Ma Sutera impose anche alcune assunzioni e, attraverso l’intervento di un ingegnere, riuscì ad ottenere anche una parte dei lavori per 130mila euro in favore della ditta di un altro imprenditore, Giuseppe Mulè. Per quest’ultimo il contratto fu a « mezza parola » . L’imprenditore Tabone portò a casa anche un altro risultato: i dieci operai che lavoravano nel cantiere avrebbero pranzato nell’agriturismo ” Rocche del pomo” di Contessa Entellina gestito proprio dalla famiglia dell’imprenditore. Nell’ottobre del 2016 l’intoppo, anche questo risolto dal boss. Improvvisamente i lavori di sbancamento vennero affidati a un’altra ditta e non a quella di Tabone. Sutera fu categorico: «Quello non deve fare niente » . Nell’aprile del 2017 i lavori, però vennero interrotti per il mancato pagamento di ditte e fornitori. Mulè doveva ancora ricevere 80mila euro per i lavori effettuati. Sutera gli fece sapere che sarebbe intervenuto.

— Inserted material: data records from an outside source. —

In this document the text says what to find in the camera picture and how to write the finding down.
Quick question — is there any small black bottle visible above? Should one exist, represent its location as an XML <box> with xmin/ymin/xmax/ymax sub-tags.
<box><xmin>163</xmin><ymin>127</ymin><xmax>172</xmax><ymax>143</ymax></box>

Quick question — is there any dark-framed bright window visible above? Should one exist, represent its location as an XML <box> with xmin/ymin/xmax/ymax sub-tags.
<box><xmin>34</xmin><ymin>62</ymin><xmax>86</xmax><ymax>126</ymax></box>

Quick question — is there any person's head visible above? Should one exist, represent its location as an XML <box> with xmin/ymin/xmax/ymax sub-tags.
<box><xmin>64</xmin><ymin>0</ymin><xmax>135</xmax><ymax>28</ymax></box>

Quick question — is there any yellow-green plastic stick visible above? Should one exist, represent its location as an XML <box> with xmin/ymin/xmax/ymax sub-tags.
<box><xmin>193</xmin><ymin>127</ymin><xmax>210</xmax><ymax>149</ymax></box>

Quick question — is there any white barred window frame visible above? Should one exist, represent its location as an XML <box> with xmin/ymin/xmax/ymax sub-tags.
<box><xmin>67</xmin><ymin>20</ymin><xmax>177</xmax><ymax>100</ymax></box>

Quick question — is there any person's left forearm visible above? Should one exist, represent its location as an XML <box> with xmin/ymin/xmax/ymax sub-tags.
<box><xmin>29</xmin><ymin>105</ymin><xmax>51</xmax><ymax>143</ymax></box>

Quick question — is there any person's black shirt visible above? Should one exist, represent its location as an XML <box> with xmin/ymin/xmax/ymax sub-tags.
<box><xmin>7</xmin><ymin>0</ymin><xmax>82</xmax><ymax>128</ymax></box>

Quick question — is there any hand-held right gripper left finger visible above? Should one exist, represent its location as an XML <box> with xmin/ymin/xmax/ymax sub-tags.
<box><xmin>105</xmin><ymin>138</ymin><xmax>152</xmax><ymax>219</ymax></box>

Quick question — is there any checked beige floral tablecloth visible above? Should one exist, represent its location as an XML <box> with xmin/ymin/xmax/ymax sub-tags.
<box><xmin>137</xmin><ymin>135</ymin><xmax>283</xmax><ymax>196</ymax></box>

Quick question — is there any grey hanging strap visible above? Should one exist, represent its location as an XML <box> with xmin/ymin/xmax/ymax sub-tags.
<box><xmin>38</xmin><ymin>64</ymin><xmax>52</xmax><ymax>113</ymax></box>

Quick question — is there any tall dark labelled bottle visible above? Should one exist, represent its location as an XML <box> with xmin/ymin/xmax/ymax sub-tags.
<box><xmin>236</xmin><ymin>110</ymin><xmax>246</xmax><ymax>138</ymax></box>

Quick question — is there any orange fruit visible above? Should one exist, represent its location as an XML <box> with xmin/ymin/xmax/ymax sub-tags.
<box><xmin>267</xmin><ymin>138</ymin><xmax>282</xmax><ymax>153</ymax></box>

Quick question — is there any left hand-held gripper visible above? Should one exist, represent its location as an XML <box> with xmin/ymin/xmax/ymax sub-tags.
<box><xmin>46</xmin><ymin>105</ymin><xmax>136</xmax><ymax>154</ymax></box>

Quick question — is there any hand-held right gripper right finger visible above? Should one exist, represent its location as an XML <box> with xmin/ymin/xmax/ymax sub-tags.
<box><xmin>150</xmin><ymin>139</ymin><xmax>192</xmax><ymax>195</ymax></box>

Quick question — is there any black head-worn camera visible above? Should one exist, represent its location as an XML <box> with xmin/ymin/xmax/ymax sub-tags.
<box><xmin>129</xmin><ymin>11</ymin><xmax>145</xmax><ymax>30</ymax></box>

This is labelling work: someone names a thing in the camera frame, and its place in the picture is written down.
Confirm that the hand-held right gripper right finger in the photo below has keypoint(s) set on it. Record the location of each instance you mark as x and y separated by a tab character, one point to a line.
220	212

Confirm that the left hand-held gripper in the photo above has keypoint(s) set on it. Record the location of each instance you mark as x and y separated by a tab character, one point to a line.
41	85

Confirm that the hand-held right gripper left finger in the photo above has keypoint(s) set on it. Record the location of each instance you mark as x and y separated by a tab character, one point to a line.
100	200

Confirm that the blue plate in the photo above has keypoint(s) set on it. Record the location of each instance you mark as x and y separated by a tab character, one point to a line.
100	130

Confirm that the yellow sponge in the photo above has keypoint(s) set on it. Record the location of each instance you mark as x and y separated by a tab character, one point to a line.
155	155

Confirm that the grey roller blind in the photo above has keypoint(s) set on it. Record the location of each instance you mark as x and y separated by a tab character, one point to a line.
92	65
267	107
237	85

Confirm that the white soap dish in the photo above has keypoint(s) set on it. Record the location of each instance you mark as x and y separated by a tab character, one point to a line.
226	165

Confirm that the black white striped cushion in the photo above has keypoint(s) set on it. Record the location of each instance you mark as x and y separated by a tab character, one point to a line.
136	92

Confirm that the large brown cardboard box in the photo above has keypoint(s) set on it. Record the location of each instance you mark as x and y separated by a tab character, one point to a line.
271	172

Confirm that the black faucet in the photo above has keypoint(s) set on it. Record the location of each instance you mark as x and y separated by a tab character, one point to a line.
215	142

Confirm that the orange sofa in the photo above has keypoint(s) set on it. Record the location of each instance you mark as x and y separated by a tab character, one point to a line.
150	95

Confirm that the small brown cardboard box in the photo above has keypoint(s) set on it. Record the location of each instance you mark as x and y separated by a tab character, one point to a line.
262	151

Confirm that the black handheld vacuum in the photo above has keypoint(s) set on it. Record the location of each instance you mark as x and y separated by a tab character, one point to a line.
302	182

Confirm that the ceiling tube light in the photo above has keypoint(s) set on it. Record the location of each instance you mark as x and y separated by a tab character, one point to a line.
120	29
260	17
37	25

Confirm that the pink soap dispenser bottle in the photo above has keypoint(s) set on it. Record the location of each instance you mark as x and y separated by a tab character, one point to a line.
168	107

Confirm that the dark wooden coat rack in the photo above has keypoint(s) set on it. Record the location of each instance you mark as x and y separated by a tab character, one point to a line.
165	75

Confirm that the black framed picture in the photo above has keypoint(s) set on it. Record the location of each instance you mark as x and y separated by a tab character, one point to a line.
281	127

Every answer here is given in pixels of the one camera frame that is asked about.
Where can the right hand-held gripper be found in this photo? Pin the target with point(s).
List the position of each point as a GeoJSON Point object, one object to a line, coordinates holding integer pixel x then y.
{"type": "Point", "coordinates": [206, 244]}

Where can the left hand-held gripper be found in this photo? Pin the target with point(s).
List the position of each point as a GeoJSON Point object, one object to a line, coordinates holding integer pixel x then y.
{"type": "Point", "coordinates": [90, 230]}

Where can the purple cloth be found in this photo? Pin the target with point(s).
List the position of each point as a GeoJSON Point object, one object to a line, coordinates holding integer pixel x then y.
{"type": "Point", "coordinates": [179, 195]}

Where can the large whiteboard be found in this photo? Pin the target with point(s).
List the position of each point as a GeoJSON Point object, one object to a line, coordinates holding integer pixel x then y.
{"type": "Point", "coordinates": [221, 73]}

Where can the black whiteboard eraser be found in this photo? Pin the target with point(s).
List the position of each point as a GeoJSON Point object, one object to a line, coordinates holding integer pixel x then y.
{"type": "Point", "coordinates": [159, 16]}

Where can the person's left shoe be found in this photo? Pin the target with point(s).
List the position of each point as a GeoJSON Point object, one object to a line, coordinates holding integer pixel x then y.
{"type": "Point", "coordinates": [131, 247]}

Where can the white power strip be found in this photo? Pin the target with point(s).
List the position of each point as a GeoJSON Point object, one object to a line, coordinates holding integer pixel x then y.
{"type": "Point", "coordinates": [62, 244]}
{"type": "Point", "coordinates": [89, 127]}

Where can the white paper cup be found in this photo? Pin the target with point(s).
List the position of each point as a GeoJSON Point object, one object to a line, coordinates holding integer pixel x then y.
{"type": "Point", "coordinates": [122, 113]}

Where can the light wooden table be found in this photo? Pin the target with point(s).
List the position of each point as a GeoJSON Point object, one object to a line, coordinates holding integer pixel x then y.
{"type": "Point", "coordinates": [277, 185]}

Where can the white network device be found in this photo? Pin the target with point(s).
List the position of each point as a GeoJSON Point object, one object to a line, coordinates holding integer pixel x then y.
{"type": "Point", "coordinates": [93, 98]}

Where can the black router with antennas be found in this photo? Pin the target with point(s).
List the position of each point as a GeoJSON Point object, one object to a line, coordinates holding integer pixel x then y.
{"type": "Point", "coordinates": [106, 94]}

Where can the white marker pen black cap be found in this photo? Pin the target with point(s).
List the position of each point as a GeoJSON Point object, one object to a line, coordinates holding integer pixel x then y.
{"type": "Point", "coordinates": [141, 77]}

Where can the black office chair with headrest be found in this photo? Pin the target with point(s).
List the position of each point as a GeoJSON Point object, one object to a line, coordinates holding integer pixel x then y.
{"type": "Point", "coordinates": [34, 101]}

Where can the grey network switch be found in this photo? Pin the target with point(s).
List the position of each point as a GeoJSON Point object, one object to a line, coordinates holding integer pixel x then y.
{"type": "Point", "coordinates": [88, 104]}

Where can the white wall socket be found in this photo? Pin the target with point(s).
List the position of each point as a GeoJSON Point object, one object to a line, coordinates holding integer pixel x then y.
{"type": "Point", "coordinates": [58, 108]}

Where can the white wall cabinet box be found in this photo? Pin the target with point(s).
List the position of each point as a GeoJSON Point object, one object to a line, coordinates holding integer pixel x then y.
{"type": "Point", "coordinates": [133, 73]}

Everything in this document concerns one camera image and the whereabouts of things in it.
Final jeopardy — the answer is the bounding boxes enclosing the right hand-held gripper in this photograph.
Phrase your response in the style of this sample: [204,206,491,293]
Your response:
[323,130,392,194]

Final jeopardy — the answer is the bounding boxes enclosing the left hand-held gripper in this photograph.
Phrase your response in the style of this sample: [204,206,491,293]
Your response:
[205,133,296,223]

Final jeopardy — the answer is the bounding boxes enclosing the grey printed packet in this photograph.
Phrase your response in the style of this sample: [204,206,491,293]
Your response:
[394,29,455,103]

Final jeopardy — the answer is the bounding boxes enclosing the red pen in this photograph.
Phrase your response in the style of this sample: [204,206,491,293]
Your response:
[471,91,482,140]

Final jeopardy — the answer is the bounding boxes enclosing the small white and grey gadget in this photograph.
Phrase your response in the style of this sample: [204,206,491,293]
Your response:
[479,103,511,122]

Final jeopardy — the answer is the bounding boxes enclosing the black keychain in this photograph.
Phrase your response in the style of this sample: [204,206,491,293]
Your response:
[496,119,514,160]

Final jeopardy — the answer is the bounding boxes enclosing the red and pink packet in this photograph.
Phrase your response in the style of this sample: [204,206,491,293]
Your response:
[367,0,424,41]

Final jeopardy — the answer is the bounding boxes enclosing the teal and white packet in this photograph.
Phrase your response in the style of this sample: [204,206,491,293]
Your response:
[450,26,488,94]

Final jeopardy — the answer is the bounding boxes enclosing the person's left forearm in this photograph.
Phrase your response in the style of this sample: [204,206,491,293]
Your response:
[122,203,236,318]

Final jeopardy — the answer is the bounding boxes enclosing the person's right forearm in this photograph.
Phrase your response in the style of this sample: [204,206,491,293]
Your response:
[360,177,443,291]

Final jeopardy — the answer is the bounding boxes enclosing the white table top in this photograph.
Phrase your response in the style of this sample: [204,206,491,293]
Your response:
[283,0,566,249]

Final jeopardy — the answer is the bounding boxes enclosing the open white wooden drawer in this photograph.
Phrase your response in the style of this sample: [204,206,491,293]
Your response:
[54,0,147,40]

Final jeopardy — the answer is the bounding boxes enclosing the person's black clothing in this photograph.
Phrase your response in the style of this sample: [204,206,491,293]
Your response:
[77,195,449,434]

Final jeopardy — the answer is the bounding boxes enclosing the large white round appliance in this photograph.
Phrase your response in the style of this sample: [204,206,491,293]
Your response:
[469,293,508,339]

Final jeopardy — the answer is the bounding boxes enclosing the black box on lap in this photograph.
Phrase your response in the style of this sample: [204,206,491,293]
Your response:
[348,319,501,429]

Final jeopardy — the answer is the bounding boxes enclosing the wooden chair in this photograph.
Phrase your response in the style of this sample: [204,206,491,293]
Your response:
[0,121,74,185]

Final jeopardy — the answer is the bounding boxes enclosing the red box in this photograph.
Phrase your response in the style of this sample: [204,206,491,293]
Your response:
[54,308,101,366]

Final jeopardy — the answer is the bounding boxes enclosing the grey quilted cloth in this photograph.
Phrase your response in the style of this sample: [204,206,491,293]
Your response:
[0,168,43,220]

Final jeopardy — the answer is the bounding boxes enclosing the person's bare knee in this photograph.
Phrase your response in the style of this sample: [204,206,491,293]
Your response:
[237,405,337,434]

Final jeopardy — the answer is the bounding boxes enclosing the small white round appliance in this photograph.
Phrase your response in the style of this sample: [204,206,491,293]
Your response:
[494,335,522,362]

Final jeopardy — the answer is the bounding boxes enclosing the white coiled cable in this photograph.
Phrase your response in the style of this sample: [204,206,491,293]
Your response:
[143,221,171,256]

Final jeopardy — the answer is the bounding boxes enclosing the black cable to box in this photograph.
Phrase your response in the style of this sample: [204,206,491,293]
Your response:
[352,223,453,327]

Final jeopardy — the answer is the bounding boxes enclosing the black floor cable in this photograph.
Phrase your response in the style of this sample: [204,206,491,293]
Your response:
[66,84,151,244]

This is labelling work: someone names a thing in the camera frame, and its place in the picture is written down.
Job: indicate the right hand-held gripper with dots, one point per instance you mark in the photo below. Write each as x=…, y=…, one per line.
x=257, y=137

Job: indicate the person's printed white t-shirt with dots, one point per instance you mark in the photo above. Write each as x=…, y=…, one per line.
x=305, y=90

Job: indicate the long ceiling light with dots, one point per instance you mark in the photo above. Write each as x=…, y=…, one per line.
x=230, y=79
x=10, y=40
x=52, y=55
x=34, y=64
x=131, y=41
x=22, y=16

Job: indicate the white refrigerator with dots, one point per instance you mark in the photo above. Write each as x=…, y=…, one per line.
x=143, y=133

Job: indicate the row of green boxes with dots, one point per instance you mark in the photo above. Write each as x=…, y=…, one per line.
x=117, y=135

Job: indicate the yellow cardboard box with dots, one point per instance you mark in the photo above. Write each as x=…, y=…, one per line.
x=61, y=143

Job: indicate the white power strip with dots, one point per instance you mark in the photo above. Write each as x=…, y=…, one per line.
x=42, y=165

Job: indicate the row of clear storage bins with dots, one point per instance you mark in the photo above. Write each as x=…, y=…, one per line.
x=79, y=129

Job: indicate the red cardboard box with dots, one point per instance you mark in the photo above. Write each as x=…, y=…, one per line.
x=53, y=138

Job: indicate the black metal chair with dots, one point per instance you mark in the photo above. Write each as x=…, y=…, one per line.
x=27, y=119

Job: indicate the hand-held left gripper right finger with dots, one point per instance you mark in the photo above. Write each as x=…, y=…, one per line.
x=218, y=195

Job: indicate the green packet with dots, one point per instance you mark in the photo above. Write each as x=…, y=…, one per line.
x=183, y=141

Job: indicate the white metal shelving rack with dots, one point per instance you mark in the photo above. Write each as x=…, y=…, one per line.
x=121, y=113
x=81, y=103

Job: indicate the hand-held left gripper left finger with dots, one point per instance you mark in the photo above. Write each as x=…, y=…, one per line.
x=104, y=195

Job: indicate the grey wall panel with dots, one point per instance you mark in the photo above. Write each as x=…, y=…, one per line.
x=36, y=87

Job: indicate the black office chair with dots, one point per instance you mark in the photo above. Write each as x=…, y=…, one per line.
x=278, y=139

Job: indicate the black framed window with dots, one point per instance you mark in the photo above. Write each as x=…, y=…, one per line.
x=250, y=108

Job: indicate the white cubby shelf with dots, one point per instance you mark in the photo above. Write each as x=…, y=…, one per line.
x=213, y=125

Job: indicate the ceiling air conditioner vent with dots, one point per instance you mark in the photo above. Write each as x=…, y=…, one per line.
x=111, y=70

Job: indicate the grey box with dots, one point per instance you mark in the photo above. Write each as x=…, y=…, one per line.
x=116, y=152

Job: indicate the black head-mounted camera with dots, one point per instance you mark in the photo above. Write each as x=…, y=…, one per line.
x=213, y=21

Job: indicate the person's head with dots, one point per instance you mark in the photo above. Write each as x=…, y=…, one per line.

Sulla ristrutturazione della ” Casina” a Santa Margherita Belice i fari della magistratura sono ancora puntati. C’è da capire se qualcuno al comune del paese ha agevolato la mafia. Come? Chiudendo un occhio su un presunto abuso edilizio. Sono stati 400 i mila euro di contributo deliberati per i lavori da parte dei proprietari. Lavori affidati a Giuseppe Mulè. Nel maggio del 2014 il proprietario aveva presentato una variante al progetto iniziale per un ampliamento. Continuò i lavori. Nel 2016 però l’avvio dell’agriturismo venne bloccato perché il Comune non rilasciò le autorizzazioni. Durante un controllo due tecnici del Comune di Santa Margherita scoprirono un abuso edilizio. Così cadde una parte del finanziamento, il 18 per cento: cioè 72mila euro. Alla fine per sbloccare la situazione, come documentato dalle intercettazioni e dalle telecamere degli investigatori, scese in campo Leo Sutera contattato dal proprietario. «È questione di soldi?», si limitò a chiedere il capo mandamento. Sta di fatto che uno dei tecnici – sui quali ci sono accertamenti in corso – lasciò un pizzino nella bottega di fiori di una donna molto vicina al boss. Fu lei, secondo le indagini, a portare quel foglietto a casa della madre di Sutera.Per chi indaga è la conferma che quei tecnici comunali vennero condizionati”.